On the Bauer–Furuta and Seiberg–Witten invariants of families of 4‐manifolds

Abstract

We show how the families Seiberg-Witten invariants of a family of smooth $4$-manifolds can be recovered from the families Bauer-Furuta invariant via a cohomological formula. We use this formula to deduce several properties of the families Seiberg-Witten invariants. We give a formula for the Steenrod squares of the families Seiberg-Witten invariants leading to a series of mod $2$ relations between these invariants and the Chern classes of the spin$^c$ index bundle of the family.
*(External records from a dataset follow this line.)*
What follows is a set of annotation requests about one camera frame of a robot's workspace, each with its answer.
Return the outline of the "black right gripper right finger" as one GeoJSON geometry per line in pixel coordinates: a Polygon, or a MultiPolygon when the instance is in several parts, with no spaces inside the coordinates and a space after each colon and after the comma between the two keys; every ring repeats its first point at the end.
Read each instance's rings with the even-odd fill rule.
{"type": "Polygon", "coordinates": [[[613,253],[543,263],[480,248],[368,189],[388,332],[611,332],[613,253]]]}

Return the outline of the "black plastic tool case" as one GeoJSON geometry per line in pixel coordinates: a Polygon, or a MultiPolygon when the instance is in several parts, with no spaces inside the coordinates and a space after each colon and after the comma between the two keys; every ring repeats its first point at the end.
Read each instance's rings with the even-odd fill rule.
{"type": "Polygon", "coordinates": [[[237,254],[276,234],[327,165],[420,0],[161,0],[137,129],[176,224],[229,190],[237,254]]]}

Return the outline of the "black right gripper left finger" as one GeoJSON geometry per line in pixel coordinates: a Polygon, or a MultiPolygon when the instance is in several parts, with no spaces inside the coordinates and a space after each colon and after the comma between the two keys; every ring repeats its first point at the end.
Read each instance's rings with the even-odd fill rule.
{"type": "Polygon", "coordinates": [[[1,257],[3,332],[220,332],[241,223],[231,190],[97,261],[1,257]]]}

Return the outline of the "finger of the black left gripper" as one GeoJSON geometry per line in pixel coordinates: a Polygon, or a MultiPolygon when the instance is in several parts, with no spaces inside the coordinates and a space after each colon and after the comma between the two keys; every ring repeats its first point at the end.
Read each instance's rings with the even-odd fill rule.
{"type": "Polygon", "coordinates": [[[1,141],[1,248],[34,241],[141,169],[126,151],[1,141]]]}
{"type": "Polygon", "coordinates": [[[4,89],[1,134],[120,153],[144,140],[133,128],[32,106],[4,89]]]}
As a result we discover a new aspect of the ordinary Seiberg-Witten invariants of a $4$-manifold $X$: they obstruct the existence of certain families of $4$-manifolds with fibres diffeomorphic to $X$. As a concrete geometric application, we shall detect a non-smoothable family of $K3$ surfaces. Our formalism also leads to a simple new proof of the families wall crossing formula. Lastly, we introduce $K$-theoretic Seiberg-Witten invariants and give a formula expressing the Chern character of the $K$-theoretic Seiberg-Witten invariants in terms of the cohomological Seiberg-Witten invariants. This leads to new divisibility properties of the families Seiberg-Witten invariants.